▶ **What to work on**: Exactly the lines starting at the line containing "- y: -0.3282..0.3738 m" and ending at the line containing "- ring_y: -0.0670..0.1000" are to be written out from the listing below, both included.

▶ **Data excerpt**:
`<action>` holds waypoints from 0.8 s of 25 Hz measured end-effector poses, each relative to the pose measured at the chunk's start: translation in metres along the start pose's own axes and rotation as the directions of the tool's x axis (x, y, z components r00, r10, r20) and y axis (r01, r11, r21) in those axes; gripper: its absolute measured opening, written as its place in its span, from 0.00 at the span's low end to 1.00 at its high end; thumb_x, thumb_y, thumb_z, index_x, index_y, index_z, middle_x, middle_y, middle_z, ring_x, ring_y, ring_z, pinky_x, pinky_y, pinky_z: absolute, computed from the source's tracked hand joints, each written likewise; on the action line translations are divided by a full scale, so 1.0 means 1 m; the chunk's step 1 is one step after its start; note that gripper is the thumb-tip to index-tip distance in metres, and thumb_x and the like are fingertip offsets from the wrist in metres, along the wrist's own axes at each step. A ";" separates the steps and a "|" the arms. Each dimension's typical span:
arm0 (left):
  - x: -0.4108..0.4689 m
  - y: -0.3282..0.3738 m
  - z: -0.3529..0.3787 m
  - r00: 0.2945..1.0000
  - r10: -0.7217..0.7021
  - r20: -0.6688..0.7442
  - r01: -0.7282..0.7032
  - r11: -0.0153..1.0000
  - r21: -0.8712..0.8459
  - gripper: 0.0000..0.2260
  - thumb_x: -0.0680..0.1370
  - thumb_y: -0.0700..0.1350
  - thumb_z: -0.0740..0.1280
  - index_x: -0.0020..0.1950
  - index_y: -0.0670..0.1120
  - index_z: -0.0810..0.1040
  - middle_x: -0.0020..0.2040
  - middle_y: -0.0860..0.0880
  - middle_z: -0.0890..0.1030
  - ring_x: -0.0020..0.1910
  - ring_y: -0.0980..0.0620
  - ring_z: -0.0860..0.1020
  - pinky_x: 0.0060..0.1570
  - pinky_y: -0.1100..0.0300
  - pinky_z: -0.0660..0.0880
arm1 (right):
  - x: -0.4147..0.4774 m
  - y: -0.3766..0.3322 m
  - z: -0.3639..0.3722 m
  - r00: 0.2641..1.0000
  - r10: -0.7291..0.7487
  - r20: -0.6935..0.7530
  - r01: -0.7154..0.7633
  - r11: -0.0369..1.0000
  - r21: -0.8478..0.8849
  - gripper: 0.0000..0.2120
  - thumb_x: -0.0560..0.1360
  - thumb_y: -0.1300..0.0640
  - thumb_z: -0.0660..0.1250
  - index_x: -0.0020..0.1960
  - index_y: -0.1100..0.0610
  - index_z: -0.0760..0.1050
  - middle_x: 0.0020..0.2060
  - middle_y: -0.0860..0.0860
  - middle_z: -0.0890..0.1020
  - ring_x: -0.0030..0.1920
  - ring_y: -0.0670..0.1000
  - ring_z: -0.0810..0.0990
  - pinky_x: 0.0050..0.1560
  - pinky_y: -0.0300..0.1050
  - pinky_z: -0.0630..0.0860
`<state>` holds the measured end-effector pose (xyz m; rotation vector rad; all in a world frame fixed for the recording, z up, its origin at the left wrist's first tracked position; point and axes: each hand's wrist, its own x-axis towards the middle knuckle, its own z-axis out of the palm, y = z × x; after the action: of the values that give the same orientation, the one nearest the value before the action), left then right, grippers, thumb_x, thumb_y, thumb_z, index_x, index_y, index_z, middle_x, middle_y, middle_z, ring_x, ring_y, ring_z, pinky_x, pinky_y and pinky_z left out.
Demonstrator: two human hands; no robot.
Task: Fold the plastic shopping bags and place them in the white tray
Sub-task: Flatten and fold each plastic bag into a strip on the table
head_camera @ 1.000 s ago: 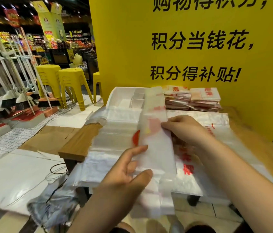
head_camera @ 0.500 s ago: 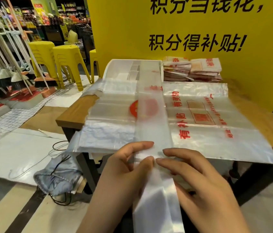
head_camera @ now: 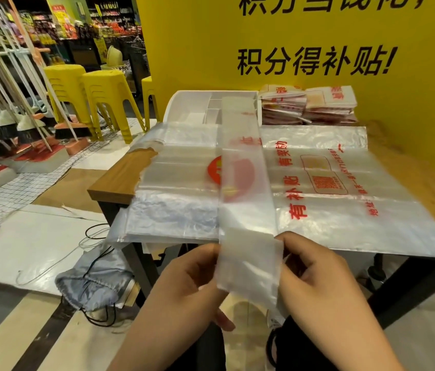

▶ **Exercise answer**:
  - y: -0.3282..0.3738 m
  - z: -0.3529..0.3787 m
  - r00: 0.2945..1.0000
  - r10: -0.7217..0.7021
  - r20: -0.6688..0.7442
  - r01: -0.7282..0.7032
  - r11: -0.0153..1.0000
  - r21: -0.8712..0.8459
  - gripper: 0.0000..0.2260
  - thumb_x: -0.0680..0.1370
  - thumb_y: -0.0700..0.1350
  - thumb_z: -0.0740..0.1280
  - index_x: -0.0020..0.1950
  - index_y: -0.0670..0.1120
  - index_z: -0.0810..0.1040
  - middle_x: -0.0020..0.2040
  - middle_y: -0.0860..0.0880
  - middle_z: -0.0890..0.1030
  - ring_x: -0.0020..0.1910
  - ring_y: -0.0980..0.0620
  - ring_z: -0.0860..0.1020
  - pinky_x: 0.0060..0.1570
  - pinky_y: -0.1100..0.0300
  - pinky_z: -0.0660..0.0880
arm1 (right):
  - x: -0.4147..0.4774 m
  - y: -0.3766..0.3322 m
  - z: -0.3639..0.3722 m
  - r00: 0.2641..1.0000
  - r10: -0.7291..0.7487
  - r20: -0.6935..0.7530
  - r01: -0.7154..0.7633
  - r11: -0.0369..1.0000
  - r21: -0.8478..0.8849
  - gripper: 0.0000..0.2120
  - thumb_x: -0.0560..0.1360
  - thumb_y: -0.1300..0.0640
  - thumb_z: -0.0660..0.1250
  - index_x: -0.0020..0.1960
  - index_y: -0.1100..0.0610
  - index_z: -0.0760..0.1050
  - middle_x: 0.0020..0.2060
  - middle_y: -0.0860..0.0860
  - middle_z: -0.0890..0.1020
  - ring_x: -0.0030..0.1920
  - ring_y: -0.0670..0.1000

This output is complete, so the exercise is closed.